Nessun estraneo, nessun ladro e alcun malintenzionato. Ad uccidere Giuseppina Pierini sono stati la figlia e il nipote, entrambi responsabili della morte della 63enne.

Maria Grazia Guidoni e Gino Laurini avrebbero ucciso la donna approfittando della sua debolezza fisica e psichica, premeditando il tutto. E’ per questo che mamma e figlio sono accusati di occultamento di cadavere e omicidio premeditato di un’ascendente, aggravato da motivi abietti e futili.

Come ricordato da Iltirreno.gelocal.it, i due avrebbero agito per potersi impossessare del denaro della donna.

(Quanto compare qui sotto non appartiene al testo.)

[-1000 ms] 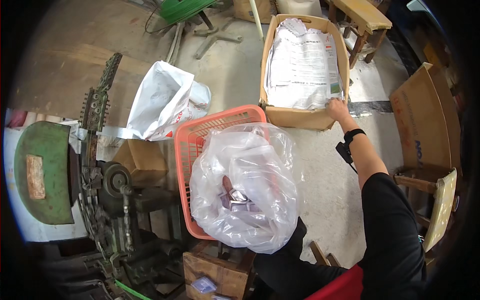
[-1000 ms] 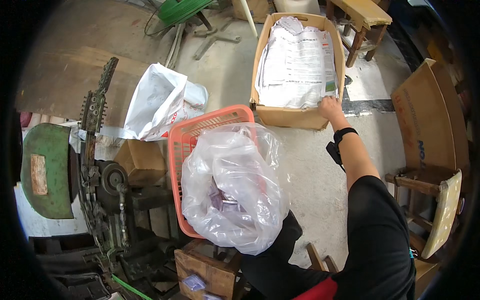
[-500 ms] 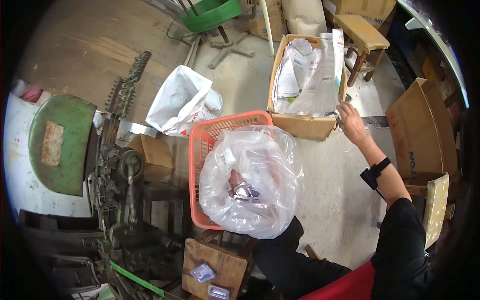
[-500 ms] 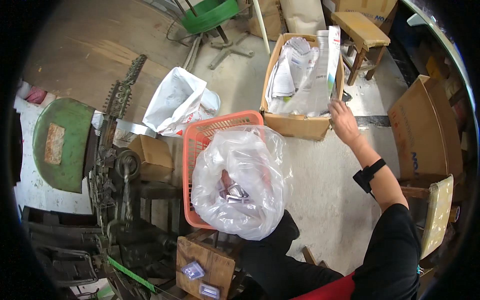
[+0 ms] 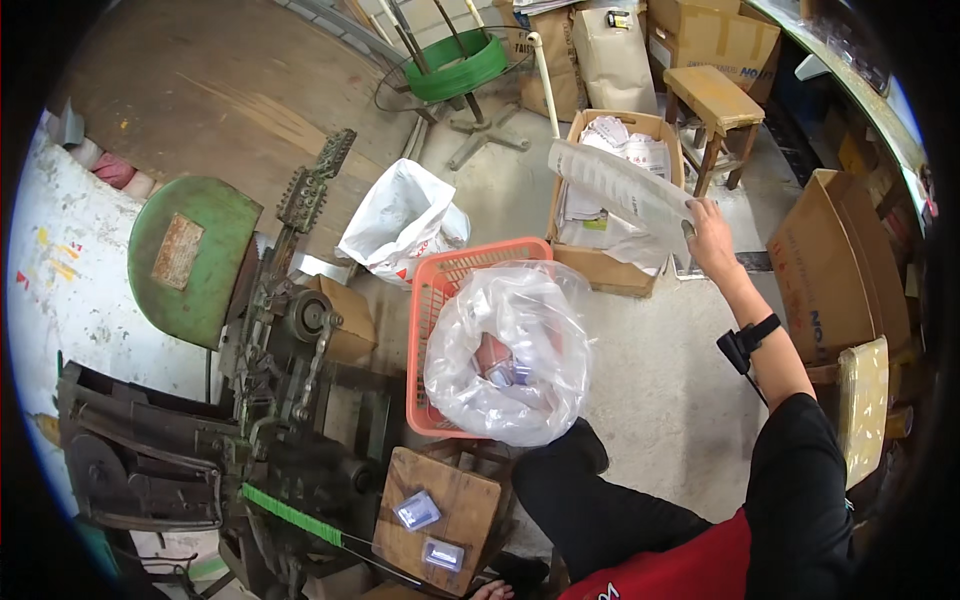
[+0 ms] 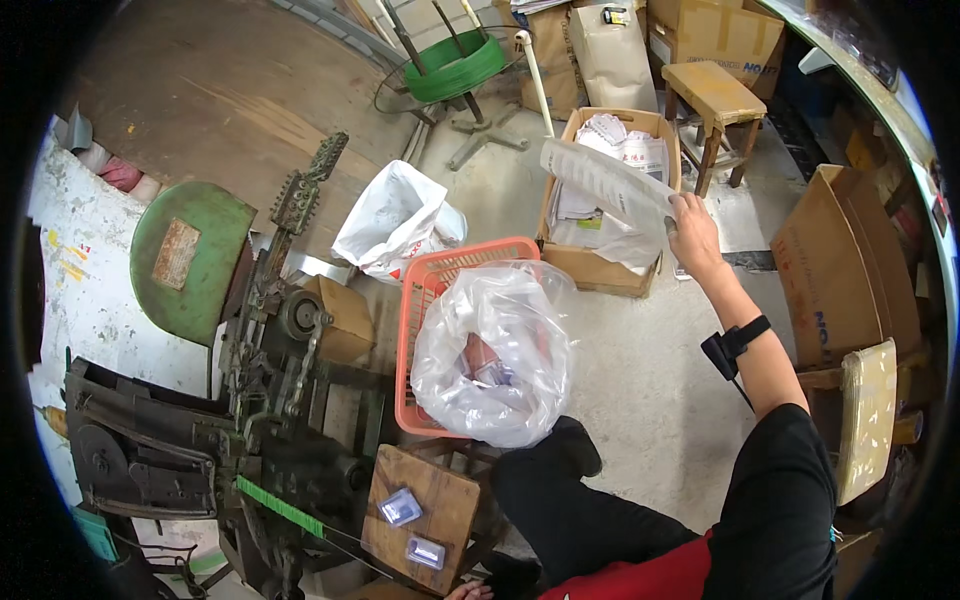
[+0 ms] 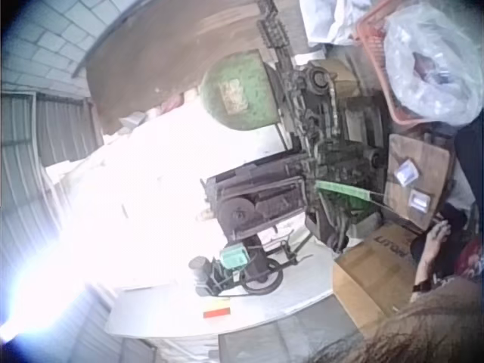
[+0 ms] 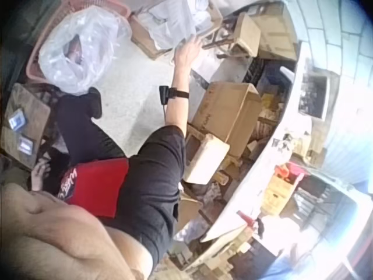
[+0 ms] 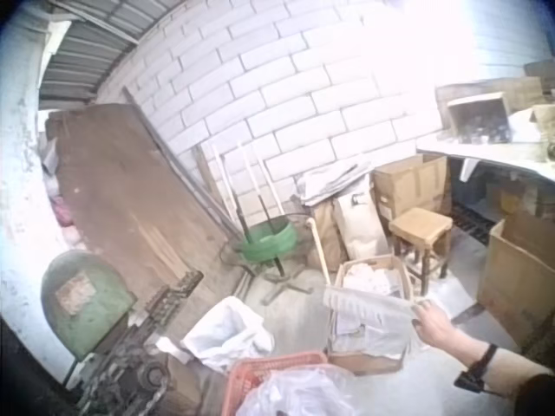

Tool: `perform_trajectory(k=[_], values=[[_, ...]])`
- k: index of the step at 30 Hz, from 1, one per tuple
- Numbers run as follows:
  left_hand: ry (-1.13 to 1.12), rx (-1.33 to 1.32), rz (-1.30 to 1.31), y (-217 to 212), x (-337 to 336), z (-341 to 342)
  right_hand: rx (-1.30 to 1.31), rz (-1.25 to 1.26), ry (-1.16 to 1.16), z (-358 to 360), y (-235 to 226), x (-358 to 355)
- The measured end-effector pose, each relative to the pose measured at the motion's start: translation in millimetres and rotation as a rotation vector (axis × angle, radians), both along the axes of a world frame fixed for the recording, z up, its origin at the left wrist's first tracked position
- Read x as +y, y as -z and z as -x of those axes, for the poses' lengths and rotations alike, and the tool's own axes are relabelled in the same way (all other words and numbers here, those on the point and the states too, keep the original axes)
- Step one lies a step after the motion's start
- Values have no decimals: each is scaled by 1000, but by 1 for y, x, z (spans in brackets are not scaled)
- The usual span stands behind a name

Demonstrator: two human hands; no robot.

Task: The person sits on the floor and uses a machine to apply green tape to small plastic containers, placing the finished units into a cardboard box. Later, the person moves to a table and fills small plastic containers with yellow shredded material, placing them into another box.

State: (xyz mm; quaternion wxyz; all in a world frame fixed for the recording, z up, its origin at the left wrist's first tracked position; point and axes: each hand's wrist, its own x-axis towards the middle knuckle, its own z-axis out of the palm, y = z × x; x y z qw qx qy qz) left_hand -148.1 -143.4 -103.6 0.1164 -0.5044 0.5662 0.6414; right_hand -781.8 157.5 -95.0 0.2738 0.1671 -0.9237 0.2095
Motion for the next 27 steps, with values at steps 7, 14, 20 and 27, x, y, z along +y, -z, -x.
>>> perform_trajectory(k=[7, 14, 20, 27], values=[[425, 136, 6, -16, -1, 67, -263, 479, -139, -91, -85, -8], [628, 567, 227, -75, 53, 196, -581, 445, -586, -182, -160, -28], [472, 759, 746, -92, 93, 251, -473, 238, -931, -299, -122, -89], [-130, 974, -149, -66, 77, 190, -590, 344, -1234, -385, -132, -139]])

Maria Grazia Guidoni avrebbe progettato e dato vita all’omicidio, somministrando un cocktail di medicinali e alcol alla madre. La donna avrebbe poi infilato la testa della mamma in un sacco di cellophane, stingendolo al collo, su suggerimento del figlio, con del nastro adesivo. Per finire, mamma e figlio avrebbero trasportato il cadavere in auto, cospargendo dell’acido muriatico sul viso della vittima per non renderlo riconoscibile.

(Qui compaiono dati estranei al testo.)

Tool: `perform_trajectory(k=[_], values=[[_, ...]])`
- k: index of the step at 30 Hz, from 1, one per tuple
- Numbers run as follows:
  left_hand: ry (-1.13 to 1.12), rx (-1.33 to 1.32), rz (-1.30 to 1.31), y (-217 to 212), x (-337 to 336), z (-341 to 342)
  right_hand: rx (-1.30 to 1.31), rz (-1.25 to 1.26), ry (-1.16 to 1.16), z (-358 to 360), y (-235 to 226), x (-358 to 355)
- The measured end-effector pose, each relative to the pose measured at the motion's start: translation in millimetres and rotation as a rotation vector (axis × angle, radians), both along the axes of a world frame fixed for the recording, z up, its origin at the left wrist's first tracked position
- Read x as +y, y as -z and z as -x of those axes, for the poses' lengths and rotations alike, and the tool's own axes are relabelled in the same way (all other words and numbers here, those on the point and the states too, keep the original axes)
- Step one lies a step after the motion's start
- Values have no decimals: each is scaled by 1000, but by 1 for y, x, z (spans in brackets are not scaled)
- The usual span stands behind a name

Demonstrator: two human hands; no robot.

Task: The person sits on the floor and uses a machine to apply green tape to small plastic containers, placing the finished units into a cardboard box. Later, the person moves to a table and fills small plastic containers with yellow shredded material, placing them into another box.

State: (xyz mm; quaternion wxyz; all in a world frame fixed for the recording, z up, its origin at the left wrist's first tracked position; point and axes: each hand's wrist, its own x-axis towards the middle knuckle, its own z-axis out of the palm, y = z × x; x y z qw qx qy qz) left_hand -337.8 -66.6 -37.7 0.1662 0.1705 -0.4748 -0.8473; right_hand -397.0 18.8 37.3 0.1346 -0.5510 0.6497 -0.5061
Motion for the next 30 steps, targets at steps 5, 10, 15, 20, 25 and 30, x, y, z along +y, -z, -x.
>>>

A crollare dopo anni di silenzio, è stato Gino Laurini, grazie al quale è stato possibile ritrovare il cadavere della 63enne.

L’orribile omicidio sarebbe avvenuto nei primi giorni del luglio del 2012 a Pontenure, in provincia di Piacenza, ma soltanto il 12 novembre dello scorso anno, in un casolare abbandonato di Massa Marittima è stato rinvenuto il corpo della vittima.